Given records below:

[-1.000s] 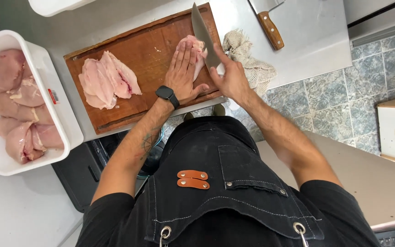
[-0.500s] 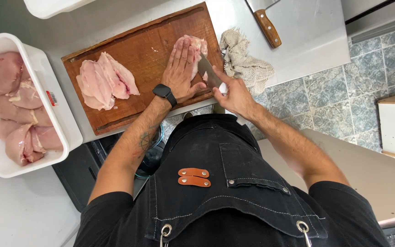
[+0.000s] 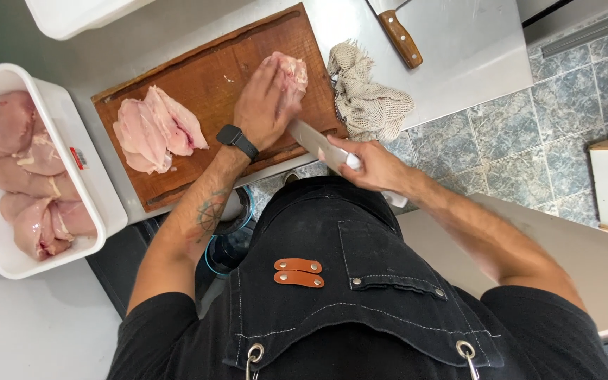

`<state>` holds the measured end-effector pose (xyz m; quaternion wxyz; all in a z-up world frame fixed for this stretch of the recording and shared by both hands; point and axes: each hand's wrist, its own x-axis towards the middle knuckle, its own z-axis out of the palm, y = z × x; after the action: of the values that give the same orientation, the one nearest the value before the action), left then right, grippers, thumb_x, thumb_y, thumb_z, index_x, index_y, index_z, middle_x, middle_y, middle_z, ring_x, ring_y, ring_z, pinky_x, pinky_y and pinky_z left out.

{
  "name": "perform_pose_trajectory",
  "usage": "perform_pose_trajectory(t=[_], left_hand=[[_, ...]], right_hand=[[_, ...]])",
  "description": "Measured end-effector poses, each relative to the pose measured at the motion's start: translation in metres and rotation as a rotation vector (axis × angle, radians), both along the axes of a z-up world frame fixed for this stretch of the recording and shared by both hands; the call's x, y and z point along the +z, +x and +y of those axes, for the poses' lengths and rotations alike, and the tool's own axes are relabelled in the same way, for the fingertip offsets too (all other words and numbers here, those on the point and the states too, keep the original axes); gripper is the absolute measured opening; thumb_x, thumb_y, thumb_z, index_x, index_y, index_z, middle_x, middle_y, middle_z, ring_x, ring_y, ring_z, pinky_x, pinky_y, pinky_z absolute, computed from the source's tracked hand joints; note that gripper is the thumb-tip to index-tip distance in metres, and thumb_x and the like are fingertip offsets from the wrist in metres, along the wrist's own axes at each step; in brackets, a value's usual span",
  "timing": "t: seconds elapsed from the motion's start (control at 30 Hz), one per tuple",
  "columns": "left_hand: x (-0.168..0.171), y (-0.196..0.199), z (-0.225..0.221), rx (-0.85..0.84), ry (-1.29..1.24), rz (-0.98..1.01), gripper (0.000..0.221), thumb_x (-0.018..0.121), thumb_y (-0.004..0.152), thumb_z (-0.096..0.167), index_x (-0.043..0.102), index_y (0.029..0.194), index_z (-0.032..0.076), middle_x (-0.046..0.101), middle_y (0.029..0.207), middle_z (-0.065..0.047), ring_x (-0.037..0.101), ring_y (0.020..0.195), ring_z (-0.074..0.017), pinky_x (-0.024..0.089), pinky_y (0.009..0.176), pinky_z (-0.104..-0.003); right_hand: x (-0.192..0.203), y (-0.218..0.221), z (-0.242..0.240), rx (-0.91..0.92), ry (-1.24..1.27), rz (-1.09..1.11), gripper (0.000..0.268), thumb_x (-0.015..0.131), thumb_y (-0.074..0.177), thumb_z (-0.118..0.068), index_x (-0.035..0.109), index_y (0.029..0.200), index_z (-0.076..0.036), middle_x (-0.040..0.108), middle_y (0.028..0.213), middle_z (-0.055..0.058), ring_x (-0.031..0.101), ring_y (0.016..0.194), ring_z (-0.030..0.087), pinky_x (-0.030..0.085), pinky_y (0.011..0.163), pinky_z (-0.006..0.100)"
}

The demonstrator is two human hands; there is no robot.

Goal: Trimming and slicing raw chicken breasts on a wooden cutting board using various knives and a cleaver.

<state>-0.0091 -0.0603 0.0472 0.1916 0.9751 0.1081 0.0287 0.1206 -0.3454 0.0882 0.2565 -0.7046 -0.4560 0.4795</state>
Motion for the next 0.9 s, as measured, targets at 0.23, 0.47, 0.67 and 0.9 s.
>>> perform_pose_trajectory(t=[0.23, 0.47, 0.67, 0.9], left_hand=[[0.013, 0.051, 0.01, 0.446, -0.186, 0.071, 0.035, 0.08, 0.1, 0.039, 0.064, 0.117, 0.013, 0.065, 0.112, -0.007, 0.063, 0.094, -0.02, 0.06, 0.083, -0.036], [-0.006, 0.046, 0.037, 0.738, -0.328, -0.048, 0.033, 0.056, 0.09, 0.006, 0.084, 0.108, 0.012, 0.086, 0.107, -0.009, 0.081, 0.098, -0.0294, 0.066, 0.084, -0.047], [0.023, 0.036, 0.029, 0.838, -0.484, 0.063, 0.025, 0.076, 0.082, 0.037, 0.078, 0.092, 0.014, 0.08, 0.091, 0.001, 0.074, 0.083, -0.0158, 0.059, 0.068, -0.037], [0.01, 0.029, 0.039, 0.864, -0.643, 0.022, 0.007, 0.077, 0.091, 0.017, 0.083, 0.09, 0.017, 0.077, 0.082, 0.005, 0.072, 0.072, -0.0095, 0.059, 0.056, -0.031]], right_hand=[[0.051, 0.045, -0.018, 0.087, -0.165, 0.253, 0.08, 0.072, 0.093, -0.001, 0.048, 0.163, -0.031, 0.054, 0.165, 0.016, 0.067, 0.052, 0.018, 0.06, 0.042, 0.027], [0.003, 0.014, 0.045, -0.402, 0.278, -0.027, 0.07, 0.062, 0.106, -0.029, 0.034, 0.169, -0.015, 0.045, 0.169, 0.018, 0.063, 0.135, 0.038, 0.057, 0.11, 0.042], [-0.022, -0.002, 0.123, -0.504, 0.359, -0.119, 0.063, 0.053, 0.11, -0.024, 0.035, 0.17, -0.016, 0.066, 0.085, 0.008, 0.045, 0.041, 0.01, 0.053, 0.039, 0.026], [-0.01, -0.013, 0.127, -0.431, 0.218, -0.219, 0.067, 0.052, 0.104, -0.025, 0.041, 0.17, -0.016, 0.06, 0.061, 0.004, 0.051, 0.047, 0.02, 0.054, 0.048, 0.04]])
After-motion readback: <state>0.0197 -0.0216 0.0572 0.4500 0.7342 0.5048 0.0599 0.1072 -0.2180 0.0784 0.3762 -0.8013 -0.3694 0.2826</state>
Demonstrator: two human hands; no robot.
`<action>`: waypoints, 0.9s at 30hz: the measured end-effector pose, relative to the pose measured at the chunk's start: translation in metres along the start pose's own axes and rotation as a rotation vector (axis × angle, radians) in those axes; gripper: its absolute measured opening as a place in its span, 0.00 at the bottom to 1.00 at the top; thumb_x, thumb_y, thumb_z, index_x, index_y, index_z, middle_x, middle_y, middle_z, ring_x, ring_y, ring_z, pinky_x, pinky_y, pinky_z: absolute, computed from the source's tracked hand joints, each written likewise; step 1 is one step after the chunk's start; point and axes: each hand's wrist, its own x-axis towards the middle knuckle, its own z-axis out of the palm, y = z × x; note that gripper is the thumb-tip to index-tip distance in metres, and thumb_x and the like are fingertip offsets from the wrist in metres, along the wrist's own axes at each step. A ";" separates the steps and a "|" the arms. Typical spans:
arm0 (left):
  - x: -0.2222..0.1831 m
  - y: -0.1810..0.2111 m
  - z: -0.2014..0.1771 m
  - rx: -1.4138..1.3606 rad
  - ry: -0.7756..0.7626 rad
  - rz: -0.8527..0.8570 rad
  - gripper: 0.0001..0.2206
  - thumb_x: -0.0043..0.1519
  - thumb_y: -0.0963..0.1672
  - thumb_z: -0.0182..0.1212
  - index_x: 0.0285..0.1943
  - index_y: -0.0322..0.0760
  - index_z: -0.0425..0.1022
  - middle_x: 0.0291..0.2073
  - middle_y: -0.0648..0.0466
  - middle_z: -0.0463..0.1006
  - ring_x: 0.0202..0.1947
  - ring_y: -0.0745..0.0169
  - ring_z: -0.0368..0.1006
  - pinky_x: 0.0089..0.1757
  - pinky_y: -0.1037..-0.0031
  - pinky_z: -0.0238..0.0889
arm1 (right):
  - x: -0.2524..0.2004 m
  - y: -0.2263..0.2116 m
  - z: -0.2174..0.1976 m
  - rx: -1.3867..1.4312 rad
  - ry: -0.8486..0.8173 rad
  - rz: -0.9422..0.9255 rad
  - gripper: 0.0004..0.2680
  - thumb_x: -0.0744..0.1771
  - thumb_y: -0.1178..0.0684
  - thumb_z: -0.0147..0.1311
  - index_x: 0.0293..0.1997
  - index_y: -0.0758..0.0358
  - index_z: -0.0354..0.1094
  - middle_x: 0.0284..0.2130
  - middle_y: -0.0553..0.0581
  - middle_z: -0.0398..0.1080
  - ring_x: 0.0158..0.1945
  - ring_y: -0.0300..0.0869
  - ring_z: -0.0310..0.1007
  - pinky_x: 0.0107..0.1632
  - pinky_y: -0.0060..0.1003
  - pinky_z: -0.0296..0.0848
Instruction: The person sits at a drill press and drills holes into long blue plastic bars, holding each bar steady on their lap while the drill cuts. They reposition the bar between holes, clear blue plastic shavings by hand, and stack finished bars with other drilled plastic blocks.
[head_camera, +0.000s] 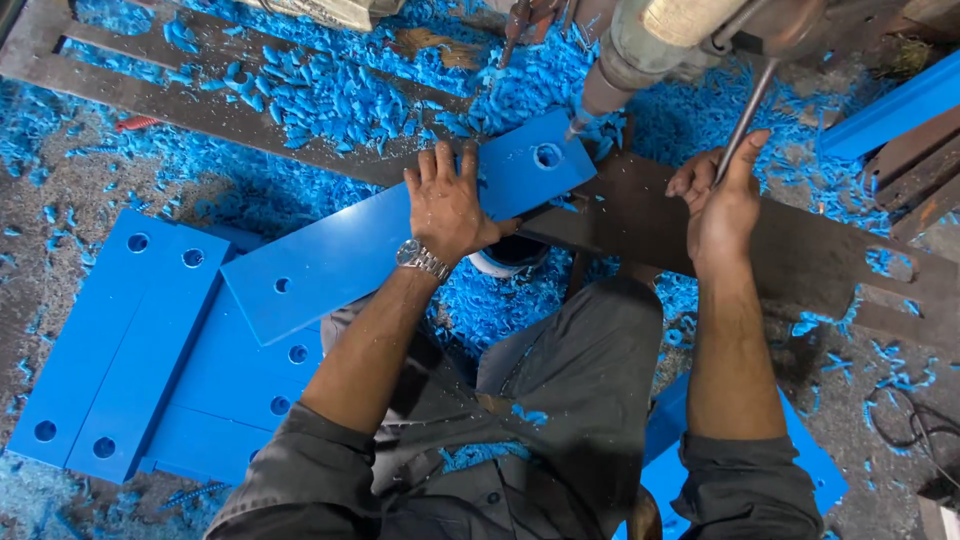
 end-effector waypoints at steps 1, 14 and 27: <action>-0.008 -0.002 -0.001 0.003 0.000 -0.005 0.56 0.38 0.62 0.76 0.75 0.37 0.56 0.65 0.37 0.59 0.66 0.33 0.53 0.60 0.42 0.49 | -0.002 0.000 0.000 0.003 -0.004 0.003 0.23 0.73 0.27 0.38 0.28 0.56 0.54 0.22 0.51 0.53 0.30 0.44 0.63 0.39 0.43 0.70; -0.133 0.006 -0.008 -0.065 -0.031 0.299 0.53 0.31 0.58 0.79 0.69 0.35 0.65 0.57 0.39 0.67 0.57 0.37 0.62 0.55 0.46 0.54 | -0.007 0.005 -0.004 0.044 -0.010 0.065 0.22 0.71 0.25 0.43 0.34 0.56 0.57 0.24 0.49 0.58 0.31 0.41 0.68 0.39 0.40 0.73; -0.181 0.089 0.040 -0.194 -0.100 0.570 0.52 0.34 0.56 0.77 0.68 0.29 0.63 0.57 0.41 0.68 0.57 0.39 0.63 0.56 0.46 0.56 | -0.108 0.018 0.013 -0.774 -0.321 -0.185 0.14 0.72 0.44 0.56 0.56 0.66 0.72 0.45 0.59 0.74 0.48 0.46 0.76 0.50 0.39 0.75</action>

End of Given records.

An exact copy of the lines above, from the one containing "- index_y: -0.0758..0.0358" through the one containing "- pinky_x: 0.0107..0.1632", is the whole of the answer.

  - index_y: -0.0758..0.0358
  - index_z: -0.0354..0.1094
  - middle_x: 0.0284..0.2130
  - middle_y: -0.0553..0.0581
  - middle_z: -0.0398..0.1080
  - ring_x: 0.0158..0.1945
  - ring_y: -0.0300..0.0869
  - ring_z: -0.0310..0.1007
  - pinky_x: 0.0107..0.1632

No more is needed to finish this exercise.